Не всех на Ближнем Востоке влекла цивилизация: кочевники-пастухи предпочитали вольно скитаться в горах со своими стадами. Некогда они были частью аграрного сообщества и жили чуть в стороне от пашен, чтобы овцы и быки не повредили урожай. Но мало-помалу они уходили все дальше и дальше, доколе полностью не порвали с узами оседлой жизни[109]. Скотоводы Ближнего Востока, очевидно, стали отдельным сообществом уже к 6000 г. до н. э., хотя и продолжали торговать шкурами и молочными продуктами с городами, получая в обмен зерно[110]. Вскоре они выяснили, что, если животные теряются, урон легче всего возместить, ограбив близлежащие деревни или другие племена. Поэтому сражения стали частью также и скотоводческой экономики. Когда пастухи одомашнили лошадь и изобрели колесо, они расселились по всему Монгольскому плато, и к началу III тыс. до н. э. некоторые достигли Китая[111]. К этому времени они были уже закаленными воинами, имевшими в своем распоряжении бронзовое оружие, военные колесницы и смертоносный составной лук, позволявший метко стрелять с далекого расстояния[112].
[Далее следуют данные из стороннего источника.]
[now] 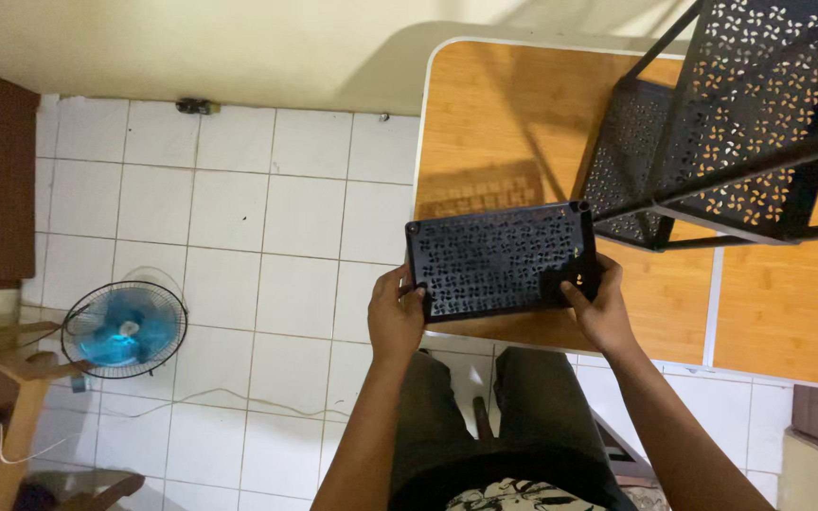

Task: The person assembles a black perforated metal shelving unit by inserting cylindrical legs into the frame and stacking trays. They handle the trays and legs one at a time, aligning and securing each leg into the frame on a wooden table.

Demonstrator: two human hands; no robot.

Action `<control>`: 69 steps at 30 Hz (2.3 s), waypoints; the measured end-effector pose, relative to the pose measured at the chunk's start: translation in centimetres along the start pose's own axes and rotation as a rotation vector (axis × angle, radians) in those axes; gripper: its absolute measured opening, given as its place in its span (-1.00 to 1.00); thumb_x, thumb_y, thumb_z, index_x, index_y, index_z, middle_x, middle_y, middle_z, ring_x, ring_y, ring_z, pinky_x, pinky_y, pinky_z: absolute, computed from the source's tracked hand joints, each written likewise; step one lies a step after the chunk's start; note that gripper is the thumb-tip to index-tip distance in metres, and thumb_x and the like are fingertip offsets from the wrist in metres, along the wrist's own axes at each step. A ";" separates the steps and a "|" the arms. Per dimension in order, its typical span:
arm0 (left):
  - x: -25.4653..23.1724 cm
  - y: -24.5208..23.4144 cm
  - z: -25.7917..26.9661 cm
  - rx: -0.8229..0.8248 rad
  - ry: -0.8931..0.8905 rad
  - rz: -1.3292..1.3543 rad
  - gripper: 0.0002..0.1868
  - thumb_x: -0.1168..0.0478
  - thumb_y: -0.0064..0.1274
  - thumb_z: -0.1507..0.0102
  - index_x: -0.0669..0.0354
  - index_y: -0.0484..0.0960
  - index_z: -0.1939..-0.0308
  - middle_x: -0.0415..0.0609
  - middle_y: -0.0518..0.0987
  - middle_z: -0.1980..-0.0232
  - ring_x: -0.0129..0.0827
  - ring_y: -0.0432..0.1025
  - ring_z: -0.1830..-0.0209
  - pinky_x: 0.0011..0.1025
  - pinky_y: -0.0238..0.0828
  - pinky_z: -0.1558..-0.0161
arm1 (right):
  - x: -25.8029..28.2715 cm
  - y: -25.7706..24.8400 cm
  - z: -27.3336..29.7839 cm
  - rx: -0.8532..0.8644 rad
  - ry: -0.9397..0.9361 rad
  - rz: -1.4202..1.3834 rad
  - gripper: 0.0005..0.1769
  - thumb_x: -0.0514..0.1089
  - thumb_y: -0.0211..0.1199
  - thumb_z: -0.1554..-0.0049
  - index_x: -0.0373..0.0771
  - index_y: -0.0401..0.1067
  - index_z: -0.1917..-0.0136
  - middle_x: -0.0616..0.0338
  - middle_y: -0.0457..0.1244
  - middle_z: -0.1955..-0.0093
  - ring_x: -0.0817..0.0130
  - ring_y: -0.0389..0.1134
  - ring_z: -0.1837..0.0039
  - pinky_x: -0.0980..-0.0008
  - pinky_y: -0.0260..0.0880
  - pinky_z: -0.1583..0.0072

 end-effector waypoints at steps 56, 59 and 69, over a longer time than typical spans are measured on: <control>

Скотоводов, обосновавшихся в южнорусских степях около 4500 г. до н. э., объединяла одна культура. Себя они называли ариями (благородными), но нам известны как «индоевропейцы», поскольку их язык лег в основу нескольких азиатских и европейских языков[113]. Около 2500 г. до н. э. некоторые арии покинули степи и завоевали большие территории в Азии и Европе, став предками хеттов, кельтов, греков, римлян, германцев, скандинавов и англосаксов. Судьба племен, оставшихся в районах Кавказа, сложилась иначе. Они селились поблизости друг от друга – хотя и не всегда дружили, – говорили на разных диалектах протоиндоевропейского языка, а около 1500 г. до н. э. откочевали в сторону от степей. Племена, говорившие на авестийском языке, заняли земли нынешнего Ирана, а племена, говорившие на санскрите, колонизировали Индийский субконтинент.